We also plan to study the ability of the method, and how it can be adapted, to the timely detection of anomalies, i.e., activity monitoring (Fawcett and Provost 1999). Another interesting analysis could be using ADE in a continual learning setup, where instances for a sequence of tasks are observed over time.

6 Conclusions

In this paper we presented ADE, a dynamic ensemble method. We focused on time series forecasting problems, where the objective is to predict future values of a sequence of observations.

ADE is comprised of a set of forecasting experts pre-trained on the available data.

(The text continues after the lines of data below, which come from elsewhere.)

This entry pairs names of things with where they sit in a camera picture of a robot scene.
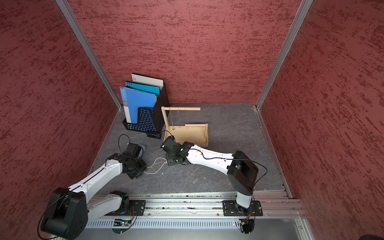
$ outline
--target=wooden stand
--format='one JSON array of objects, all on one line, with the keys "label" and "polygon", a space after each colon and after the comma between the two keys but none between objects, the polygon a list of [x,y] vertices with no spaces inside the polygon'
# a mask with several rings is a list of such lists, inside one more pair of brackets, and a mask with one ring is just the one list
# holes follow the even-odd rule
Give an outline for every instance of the wooden stand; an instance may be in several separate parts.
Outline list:
[{"label": "wooden stand", "polygon": [[[206,124],[185,124],[184,126],[169,126],[166,115],[168,111],[200,111],[200,108],[169,108],[161,107],[163,113],[166,130],[174,137],[175,142],[183,144],[184,142],[192,142],[200,147],[208,147],[208,123]],[[164,141],[170,136],[169,132],[165,132]]]}]

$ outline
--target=black mounting plate
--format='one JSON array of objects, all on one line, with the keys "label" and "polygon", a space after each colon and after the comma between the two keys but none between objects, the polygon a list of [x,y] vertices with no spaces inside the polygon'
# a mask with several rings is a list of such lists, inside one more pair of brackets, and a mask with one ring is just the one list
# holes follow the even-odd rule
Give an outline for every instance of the black mounting plate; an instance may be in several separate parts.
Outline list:
[{"label": "black mounting plate", "polygon": [[[225,200],[223,201],[223,211],[224,216],[248,216],[249,212],[246,212],[245,215],[239,213],[236,207],[236,200]],[[253,200],[249,206],[249,210],[251,210],[251,216],[260,217],[263,216],[262,206],[260,201]]]},{"label": "black mounting plate", "polygon": [[[135,210],[135,216],[143,216],[145,210],[145,200],[129,200],[129,209],[131,210],[131,215],[133,215],[133,210]],[[106,214],[106,216],[129,216],[126,213],[122,213],[120,209]]]},{"label": "black mounting plate", "polygon": [[169,153],[166,153],[166,159],[167,159],[168,166],[173,166],[173,165],[178,164],[178,162],[176,162],[176,161],[169,155]]}]

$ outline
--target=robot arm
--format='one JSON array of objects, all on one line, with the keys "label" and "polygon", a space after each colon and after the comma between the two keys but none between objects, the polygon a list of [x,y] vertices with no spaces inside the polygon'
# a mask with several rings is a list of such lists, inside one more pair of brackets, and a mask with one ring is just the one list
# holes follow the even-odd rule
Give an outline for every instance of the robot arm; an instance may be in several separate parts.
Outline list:
[{"label": "robot arm", "polygon": [[139,145],[130,143],[123,154],[112,155],[103,166],[83,180],[68,189],[57,188],[51,194],[40,229],[72,240],[88,223],[99,217],[119,209],[127,212],[128,194],[114,191],[101,199],[92,197],[120,173],[128,174],[131,179],[141,176],[147,166],[139,157],[141,151]]},{"label": "robot arm", "polygon": [[173,136],[169,136],[161,146],[167,152],[169,166],[175,164],[200,164],[228,176],[232,186],[237,191],[236,203],[240,211],[245,212],[251,203],[253,188],[259,169],[251,162],[245,153],[236,151],[235,154],[225,154],[201,148],[191,142],[183,145],[176,143]]},{"label": "robot arm", "polygon": [[[190,142],[181,145],[174,140],[174,137],[170,136],[161,146],[167,152],[169,166],[201,164],[224,173],[237,191],[238,211],[248,211],[258,168],[243,152],[225,154],[201,148]],[[102,199],[92,197],[120,173],[128,174],[131,179],[141,176],[147,167],[140,157],[141,151],[142,147],[129,143],[126,151],[109,157],[105,165],[83,180],[68,189],[56,189],[51,194],[42,216],[41,230],[73,240],[91,221],[113,211],[127,212],[130,208],[128,194],[114,191]]]}]

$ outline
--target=blue folder
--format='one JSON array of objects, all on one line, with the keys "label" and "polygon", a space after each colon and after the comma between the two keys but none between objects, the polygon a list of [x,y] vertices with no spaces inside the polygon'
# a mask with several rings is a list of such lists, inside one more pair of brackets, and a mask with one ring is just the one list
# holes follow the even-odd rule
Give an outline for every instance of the blue folder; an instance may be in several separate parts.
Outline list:
[{"label": "blue folder", "polygon": [[156,103],[156,95],[132,88],[120,87],[125,117],[127,122],[137,123],[138,108],[153,108]]},{"label": "blue folder", "polygon": [[155,87],[155,86],[148,86],[148,85],[143,85],[143,84],[138,84],[138,83],[130,83],[130,82],[125,82],[125,86],[129,88],[133,88],[136,90],[144,91],[147,93],[153,93],[156,95],[156,97],[160,96],[160,88]]}]

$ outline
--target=vent grille
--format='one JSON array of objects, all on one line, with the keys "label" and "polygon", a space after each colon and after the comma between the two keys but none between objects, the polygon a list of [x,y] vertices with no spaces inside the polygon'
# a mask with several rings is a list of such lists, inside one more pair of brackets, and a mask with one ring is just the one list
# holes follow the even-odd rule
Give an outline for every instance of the vent grille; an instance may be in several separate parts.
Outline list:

A metalearning approach is used to dynamically estimate the weight factors of these experts at run-time. This is accomplished by having a set of arbiters that model the error of each expert and predict how well they will perform in future observations. The resulting weights are used for obtaining the aggregated prediction of the ensemble. This aggregation may temporarily assign zero weight to some experts if their current performance is estimated to be too bad. This suspension decision may be revised in future time steps thus contributing to the robustness of the approach to regime changes.

We argued that this metalearning approach is useful to better capture recurring changes in the environment. Particularly, long-range temporal dependencies (e.g. seasonal factors) that short-memory windowing approaches may fail to grasp efficiently.

Our proposal also includes a sequential re-weighting approach for modelling the inter-dependencies among experts. Specifically, this approach is designed to control and reduce the redundancy in the output of the experts during their aggregation. Within the proposed arbitrage approach we also include a procedure for retrieving out-of-bag observations from the training set. These are used to fit the arbiters, significantly improving the data efficiency of the method.

We carried out an extensive empirical study to better characterise the performance of our proposal. This study has provided clear evidence on the competitiveness of our method in terms of predictive performance when compared to the state of the art. We also discussed its limitations and provided guidelines for solving them in future work. The main point for improvement is the scalability of the method. We plan to address this issue and potentially adapt ADE to streaming or incremental scenarios.

In the interest of reproducible science all methods are publicly available as an R software package.